While not necessarily out of the realm of possibility for genuine ETs, the entities’ goblin-like appearance argues for an origin in keeping with folklore. If they were “real,” then their reality might not be as amenable to the ETH as researchers would like. Conversely, the desire to debunk the Sutton family’s claim appears little more than a protest against the episode’s surreal nature.
UFO researchers like their aliens to abide by 20th century preconceptions of what alien beings should look like; entities like those observed in Hopkinsville comprise a kind of viral assault on conformist ufology by insinuating themselves into reigning conceits and quietly subverting ETH dogma. Ultimately, their existence is marginalized and becomes less ufological than “fo
rtean.” We’re asked, in effect, to consider the Hopkinsville visitors and their like as somehow separate and distinct from “hardcore” case-files that more readily suggest extraterrestrial visitation. We do so at our peril. Even UFO cases central to advocates of the ETH sometimes betray a psychosocial agenda. (“Dogfights” and radar-visual engagements with UFOs, while impressive evidence that the phenomenon is anything but simply visionary, also present the specter of an inexplicably “playful” disposition; this clashes with dogmatic assurances that extrasolar aliens would refrain from such childish behavior.)

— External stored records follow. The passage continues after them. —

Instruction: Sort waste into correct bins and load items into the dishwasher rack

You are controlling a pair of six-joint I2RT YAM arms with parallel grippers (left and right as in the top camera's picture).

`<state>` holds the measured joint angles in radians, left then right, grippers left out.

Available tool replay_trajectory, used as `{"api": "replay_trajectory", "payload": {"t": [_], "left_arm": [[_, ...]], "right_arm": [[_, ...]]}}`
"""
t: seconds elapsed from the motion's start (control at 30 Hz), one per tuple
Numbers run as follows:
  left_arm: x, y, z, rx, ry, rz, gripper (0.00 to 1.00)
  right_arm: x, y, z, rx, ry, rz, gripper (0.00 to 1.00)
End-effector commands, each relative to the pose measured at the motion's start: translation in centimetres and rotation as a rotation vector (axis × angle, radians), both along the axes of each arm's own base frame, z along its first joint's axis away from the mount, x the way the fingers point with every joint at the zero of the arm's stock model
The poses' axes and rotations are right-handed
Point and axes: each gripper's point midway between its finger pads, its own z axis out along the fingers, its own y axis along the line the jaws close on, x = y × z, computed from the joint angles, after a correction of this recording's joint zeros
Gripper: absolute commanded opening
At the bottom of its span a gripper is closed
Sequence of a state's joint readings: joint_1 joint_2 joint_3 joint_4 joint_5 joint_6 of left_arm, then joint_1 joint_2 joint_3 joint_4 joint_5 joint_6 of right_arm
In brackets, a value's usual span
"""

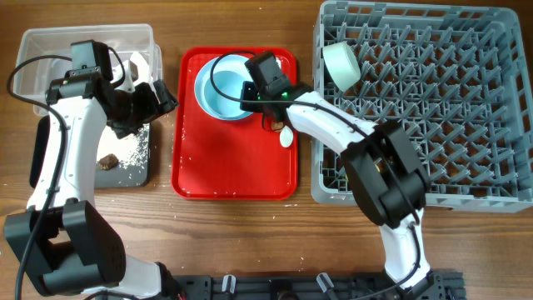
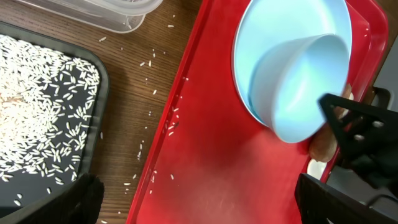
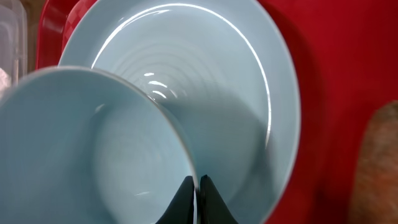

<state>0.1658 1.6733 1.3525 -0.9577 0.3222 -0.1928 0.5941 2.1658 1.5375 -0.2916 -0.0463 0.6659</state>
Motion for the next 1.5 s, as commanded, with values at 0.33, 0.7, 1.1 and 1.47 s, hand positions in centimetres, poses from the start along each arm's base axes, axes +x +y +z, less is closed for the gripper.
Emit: {"api": "replay_trajectory", "payload": {"t": [0.33, 0.7, 1.1, 1.47], "left_arm": [[0.2, 0.2, 1.1, 0.007, -0.032, 0.007, 1.0], [0.2, 0.2, 1.1, 0.007, -0.032, 0.007, 1.0], [0.2, 0.2, 1.1, 0.007, -0.032, 0.007, 1.0], [0.2, 0.2, 1.1, 0.007, -0.032, 0.007, 1.0]], "right_arm": [[-4.6, -20.8, 22.7, -0.345, -0.281, -0.388, 0.04], [-11.8, -32.8, 21.1, -1.081, -0.148, -0.616, 0.04], [-8.2, -31.7, 17.2, -1.502, -0.063, -0.306, 0.04], [-9.7, -30.2, 12.7, -1.335, 0.105, -0.119, 0.04]]}}
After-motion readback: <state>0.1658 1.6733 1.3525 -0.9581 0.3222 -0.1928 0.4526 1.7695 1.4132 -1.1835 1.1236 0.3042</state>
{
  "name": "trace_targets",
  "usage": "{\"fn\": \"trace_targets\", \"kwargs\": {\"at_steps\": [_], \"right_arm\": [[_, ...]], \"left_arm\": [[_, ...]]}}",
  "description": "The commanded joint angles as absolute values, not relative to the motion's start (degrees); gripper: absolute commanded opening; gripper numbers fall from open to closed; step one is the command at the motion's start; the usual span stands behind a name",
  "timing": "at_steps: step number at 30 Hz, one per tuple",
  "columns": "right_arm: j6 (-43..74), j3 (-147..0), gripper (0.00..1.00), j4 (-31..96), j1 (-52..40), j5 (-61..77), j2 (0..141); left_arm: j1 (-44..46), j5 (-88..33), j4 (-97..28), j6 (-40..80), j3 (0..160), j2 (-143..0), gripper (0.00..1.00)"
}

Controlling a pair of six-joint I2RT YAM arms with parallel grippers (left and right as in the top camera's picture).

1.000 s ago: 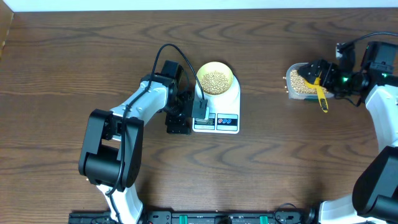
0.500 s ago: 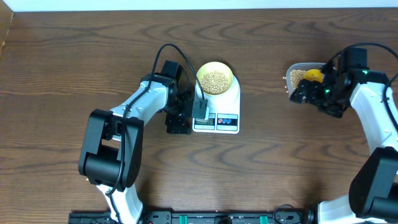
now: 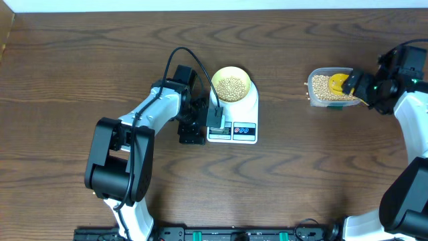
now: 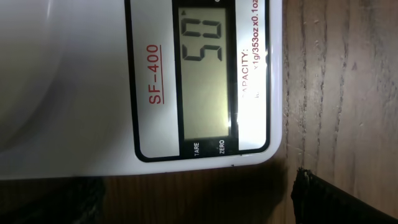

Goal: Scoop item into bowl and weigh 50g on scale
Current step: 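Set the yellow scoop down in the tub with the right gripper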

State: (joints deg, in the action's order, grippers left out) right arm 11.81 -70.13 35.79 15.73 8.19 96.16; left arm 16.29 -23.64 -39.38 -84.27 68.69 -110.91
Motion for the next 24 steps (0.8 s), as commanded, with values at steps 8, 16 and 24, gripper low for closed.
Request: {"fn": "trace_targets", "kwargs": {"at_steps": [8, 16, 24], "right_arm": [[8.1, -72.3, 0.99, 30.7, 15.9, 22.0, 96.3], [6.6, -72.3, 0.99, 32.0, 15.4, 28.5, 96.3], [6.6, -72.3, 0.99, 32.2, 15.4, 28.4, 96.3]], "left_arm": [[16.8, -24.8, -39.6, -85.1, 68.0, -111.6, 0.98], [16.8, -24.8, -39.6, -85.1, 68.0, -111.6, 0.98], [16.8, -24.8, -39.6, -85.1, 68.0, -111.6, 0.98]]}}
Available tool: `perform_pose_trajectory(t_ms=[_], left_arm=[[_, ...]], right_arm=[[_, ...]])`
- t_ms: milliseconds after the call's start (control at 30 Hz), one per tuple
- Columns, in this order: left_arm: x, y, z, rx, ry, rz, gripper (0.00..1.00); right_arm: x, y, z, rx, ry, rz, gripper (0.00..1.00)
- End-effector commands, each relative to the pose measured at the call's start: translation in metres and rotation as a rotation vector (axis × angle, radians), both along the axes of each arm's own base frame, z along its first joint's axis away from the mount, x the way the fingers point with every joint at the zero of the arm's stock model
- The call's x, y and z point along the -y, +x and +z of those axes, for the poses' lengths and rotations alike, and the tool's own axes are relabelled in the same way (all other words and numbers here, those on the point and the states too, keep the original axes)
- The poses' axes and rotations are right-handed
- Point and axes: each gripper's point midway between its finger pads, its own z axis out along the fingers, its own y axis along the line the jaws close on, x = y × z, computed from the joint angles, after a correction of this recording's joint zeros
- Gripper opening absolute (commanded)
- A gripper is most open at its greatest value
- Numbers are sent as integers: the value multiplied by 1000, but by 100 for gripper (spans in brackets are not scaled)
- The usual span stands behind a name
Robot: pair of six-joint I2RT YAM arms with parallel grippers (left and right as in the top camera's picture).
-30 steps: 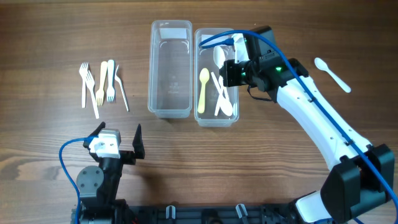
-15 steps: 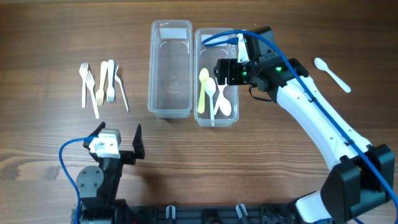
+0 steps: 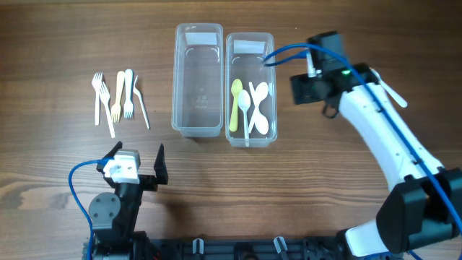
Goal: Pack container
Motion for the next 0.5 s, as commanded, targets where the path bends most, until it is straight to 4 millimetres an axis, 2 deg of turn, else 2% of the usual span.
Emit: perform_pose_trajectory(t_ms=[0, 133, 333, 467], left_arm=[[3, 0, 0, 8, 19, -20, 100], [3, 0, 0, 8, 19, -20, 100], [3, 0, 0, 8, 19, -20, 100], [3, 0, 0, 8, 19, -20, 100]], right_arm=[[56, -3, -2, -35, -113, -55, 94], [90, -7, -3, -47, -101, -149, 99], [121, -9, -4, -41, -59, -228, 100], [133, -6, -1, -19, -60, -255, 100]])
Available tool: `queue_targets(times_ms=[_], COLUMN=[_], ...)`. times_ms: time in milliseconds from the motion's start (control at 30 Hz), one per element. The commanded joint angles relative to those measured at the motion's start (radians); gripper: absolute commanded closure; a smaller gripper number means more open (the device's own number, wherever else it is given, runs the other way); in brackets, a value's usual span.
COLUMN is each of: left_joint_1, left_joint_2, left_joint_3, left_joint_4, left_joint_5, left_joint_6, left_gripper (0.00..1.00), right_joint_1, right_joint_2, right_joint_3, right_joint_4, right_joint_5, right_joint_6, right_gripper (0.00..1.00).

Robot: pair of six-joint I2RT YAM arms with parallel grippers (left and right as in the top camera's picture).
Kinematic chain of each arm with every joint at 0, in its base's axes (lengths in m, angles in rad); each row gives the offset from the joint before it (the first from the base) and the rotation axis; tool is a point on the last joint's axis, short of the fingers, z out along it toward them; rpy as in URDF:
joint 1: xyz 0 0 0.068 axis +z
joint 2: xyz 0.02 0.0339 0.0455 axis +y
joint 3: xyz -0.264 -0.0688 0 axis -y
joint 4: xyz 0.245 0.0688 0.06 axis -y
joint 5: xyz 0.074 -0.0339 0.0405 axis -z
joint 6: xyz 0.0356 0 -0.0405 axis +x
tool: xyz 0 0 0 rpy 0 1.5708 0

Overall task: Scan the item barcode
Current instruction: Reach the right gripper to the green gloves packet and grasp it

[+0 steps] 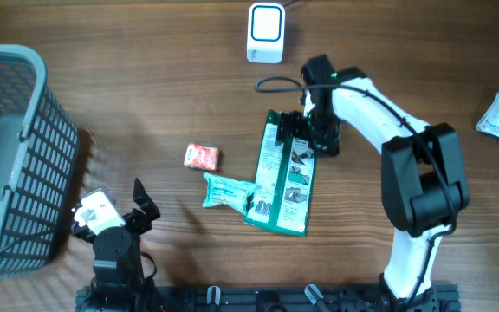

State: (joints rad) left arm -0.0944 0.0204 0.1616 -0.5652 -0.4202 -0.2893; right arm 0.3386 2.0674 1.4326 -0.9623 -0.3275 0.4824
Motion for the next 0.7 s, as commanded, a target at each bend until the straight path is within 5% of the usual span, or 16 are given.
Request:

Encounters with “Hopkinsville-type” beings demonstrate an undeniable commonality with both folkloric sources and the contemporary UFO phenomenon. Taken together, these inconvenient similarities force us to question the easy certainties that prevailed in the 1950s, when visiting space aliens seemed all-but-inevitable. “Limbo” cases like Hopkinsville allow us to assess the phenomenon in a brighter, less sullied light.
While one can argue endlessly in favor of a literal extraterrestrial interpretation, a holistic approach leads us to consider that the UFO intelligence not only wants to perpetuate itself via dramatic encounters with ostensible “occupants,” but intends to discredit its own machinations: it stages exciting UFO events that infect both the research community and the popular imagination, knowing that the phenomenon’s inherent absurdity will eventually inspire cognitive dissonance and undermine attempts to arrive at an indictment.
We’re thus conditioned to accept the ETH one moment only to succumb to the “giggle factor” the next, never peering past the curtain to see the agenda behind the special effects. We’re kept in a sort of amnesiac stupor, occasionally graced by visits from what can only be structured ET craft . . . and then deflated by the latest bizarre “occupant” report or account of “missing time.”